▸ **EXERCISE GOAL**
Exclude the pictures, and otherwise reproduce the data in full.

Start of DATA TO USE

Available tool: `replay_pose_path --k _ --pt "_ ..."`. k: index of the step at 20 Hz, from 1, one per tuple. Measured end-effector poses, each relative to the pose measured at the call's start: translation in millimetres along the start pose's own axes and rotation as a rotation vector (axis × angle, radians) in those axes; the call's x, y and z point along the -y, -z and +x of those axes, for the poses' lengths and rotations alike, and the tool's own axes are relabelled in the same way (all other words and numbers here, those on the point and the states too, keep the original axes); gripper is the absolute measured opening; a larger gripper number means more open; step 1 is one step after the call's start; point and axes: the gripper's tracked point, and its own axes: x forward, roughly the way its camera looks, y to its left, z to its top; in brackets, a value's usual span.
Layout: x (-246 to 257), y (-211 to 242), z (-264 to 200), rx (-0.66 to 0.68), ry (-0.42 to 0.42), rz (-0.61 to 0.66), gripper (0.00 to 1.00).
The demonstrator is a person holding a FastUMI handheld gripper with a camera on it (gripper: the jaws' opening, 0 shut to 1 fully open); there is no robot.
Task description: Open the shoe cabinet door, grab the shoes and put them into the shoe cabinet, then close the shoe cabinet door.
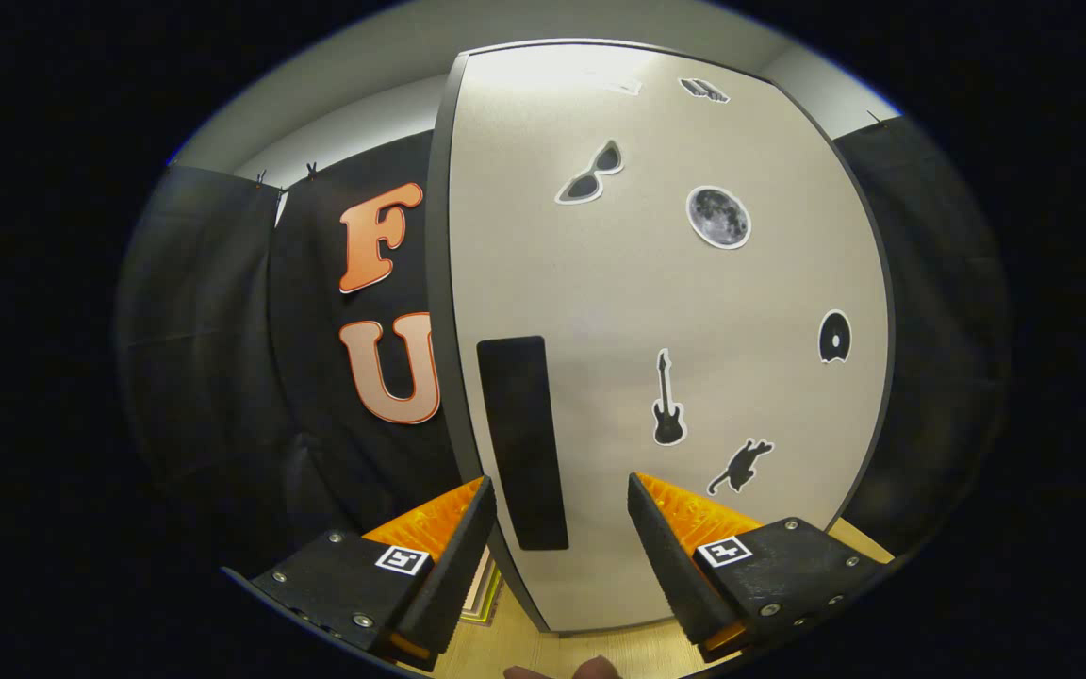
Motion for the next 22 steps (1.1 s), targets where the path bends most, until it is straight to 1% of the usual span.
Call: replay_pose_path --k 4,7,10,13,16,19,22 --pt "16.7 -6.6 -69.7 0.007 0.018 -0.015 0.88" --pt "35.6 -8.3 -122.7 0.003 0.06 -0.022 0.88" --pt "50.6 -14.6 -171.4 0.022 0.099 -0.061 0.88" --pt "58.4 -26.5 -217.5 0.035 0.108 -0.051 0.88" --pt "82.4 -41.8 -257.6 0.072 0.149 -0.041 0.88" --pt "105.2 -52.1 -294.2 0.088 0.16 -0.034 0.88" --pt "133.3 -60.9 -328.8 0.095 0.177 -0.064 0.88"
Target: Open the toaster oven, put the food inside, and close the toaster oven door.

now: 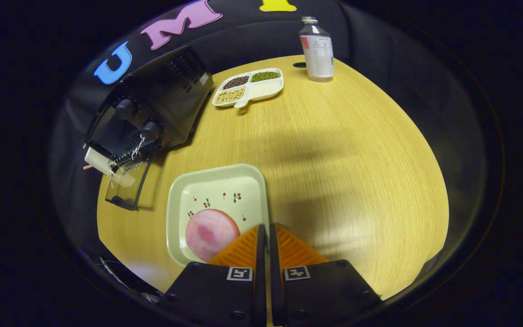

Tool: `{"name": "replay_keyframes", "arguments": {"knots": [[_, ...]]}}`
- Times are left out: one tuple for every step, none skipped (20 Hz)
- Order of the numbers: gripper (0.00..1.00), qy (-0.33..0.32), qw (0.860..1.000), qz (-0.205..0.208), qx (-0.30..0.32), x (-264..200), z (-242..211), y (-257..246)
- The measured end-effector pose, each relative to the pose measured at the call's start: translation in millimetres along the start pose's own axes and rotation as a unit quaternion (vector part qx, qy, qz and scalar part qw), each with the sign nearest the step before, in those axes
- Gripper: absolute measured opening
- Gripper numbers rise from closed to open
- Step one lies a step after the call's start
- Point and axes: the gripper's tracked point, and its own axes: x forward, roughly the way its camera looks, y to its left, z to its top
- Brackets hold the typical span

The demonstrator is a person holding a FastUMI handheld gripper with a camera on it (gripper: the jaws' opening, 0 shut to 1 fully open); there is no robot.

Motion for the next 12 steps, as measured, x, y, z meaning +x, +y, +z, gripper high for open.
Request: {"name": "replay_keyframes", "arguments": {"knots": [[0.10, -0.003, 1.000, 0.001, 0.007, -1, 2, 0], [0.10, -0.003, 1.000, 0.006, 0.026, 1, 0, 2], [0.06, 0.000, 0.998, 0.019, 0.053, -2, -1, 5], [0.06, 0.006, 0.996, 0.036, 0.084, -1, -3, 8], [0.06, 0.012, 0.991, 0.053, 0.119, -1, -5, 10], [0.06, 0.018, 0.985, 0.071, 0.158, 1, -7, 14], [0.06, 0.028, 0.976, 0.090, 0.194, -1, -9, 18], [0.06, 0.028, 0.968, 0.100, 0.230, -1, -9, 19], [0.06, 0.028, 0.959, 0.111, 0.259, -2, -11, 20], [0.06, 0.028, 0.951, 0.120, 0.283, -5, -12, 21], [0.06, 0.026, 0.943, 0.130, 0.306, -6, -11, 21], [0.06, 0.027, 0.935, 0.140, 0.325, -7, -10, 22]]}}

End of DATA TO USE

▸ **TASK SOLUTION**
Available tool: `replay_pose_path --k _ --pt "_ ..."`. k: index of the step at 20 Hz, from 1, one per tuple. Measured end-effector poses, each relative to the pose measured at the call's start: translation in millimetres along the start pose's own axes and rotation as a rotation vector (axis × angle, radians) in those axes; the call's x, y and z point along the -y, -z and +x of those axes, for the poses' lengths and rotations alike, and the tool's own axes are relabelled in the same way (all other words and numbers here, those on the point and the states too, keep the original axes); gripper is the absolute measured opening; a larger gripper number means more open; step 1 is one step after the call's start; point and axes: the gripper's tracked point, and its own axes: x forward, roughly the way its camera looks, y to its left, z to its top; in brackets, a value's usual span.
Layout: x (-246 to 257), y (-211 to 242), z (-264 to 200), rx (-0.66 to 0.68), ry (-0.42 to 0.42), rz (-0.61 to 0.66), gripper (0.00 to 1.00).
The demonstrator is a person holding a FastUMI handheld gripper with a camera on it (gripper: the jaws' opening, 0 shut to 1 fully open); there is no robot.
Task description: Open the shoe cabinet door, grab the shoes and put them into the shoe cabinet, then close the shoe cabinet door.
Motion for the next 22 steps (1.1 s), targets where the path bends most, until it is straight to 1% of the usual span.
Call: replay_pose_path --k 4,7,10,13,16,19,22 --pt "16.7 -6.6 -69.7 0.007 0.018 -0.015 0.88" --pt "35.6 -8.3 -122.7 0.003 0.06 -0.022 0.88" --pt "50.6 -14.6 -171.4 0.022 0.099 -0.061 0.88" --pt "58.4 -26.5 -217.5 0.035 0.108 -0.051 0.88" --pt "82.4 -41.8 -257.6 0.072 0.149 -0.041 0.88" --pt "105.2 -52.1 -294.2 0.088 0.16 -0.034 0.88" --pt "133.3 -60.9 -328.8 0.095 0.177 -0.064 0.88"
Target: Open the toaster oven, put the food inside, and close the toaster oven door.

now: 

Tool: `{"name": "replay_keyframes", "arguments": {"knots": [[_, ...]]}}`
- Times are left out: one tuple for every step, none skipped (20 Hz)
- Order of the numbers: gripper (0.00..1.00), qy (-0.33..0.32), qw (0.860..1.000), qz (-0.205..0.208), qx (-0.30..0.32), x (-264..200), z (-242..211), y (-257..246)
- The measured end-effector pose, each relative to the pose measured at the call's start: translation in millimetres along the start pose's own axes and rotation as a unit quaternion (vector part qx, qy, qz and scalar part qw), each with the sign nearest the step before, in those axes
- Gripper: absolute measured opening
- Gripper numbers rise from closed to open
- Step one lies a step after the call's start
- Point and axes: the gripper's tracked point, and its own axes: x forward, roughly the way its camera looks, y to its left, z to its top
- Brackets hold the typical span

The demonstrator is a person holding a FastUMI handheld gripper with a camera on it (gripper: the jaws' opening, 0 shut to 1 fully open); there is no robot.

Motion for the next 12 steps, as measured, x, y, z meaning +x, +y, +z, gripper high for open.
Request: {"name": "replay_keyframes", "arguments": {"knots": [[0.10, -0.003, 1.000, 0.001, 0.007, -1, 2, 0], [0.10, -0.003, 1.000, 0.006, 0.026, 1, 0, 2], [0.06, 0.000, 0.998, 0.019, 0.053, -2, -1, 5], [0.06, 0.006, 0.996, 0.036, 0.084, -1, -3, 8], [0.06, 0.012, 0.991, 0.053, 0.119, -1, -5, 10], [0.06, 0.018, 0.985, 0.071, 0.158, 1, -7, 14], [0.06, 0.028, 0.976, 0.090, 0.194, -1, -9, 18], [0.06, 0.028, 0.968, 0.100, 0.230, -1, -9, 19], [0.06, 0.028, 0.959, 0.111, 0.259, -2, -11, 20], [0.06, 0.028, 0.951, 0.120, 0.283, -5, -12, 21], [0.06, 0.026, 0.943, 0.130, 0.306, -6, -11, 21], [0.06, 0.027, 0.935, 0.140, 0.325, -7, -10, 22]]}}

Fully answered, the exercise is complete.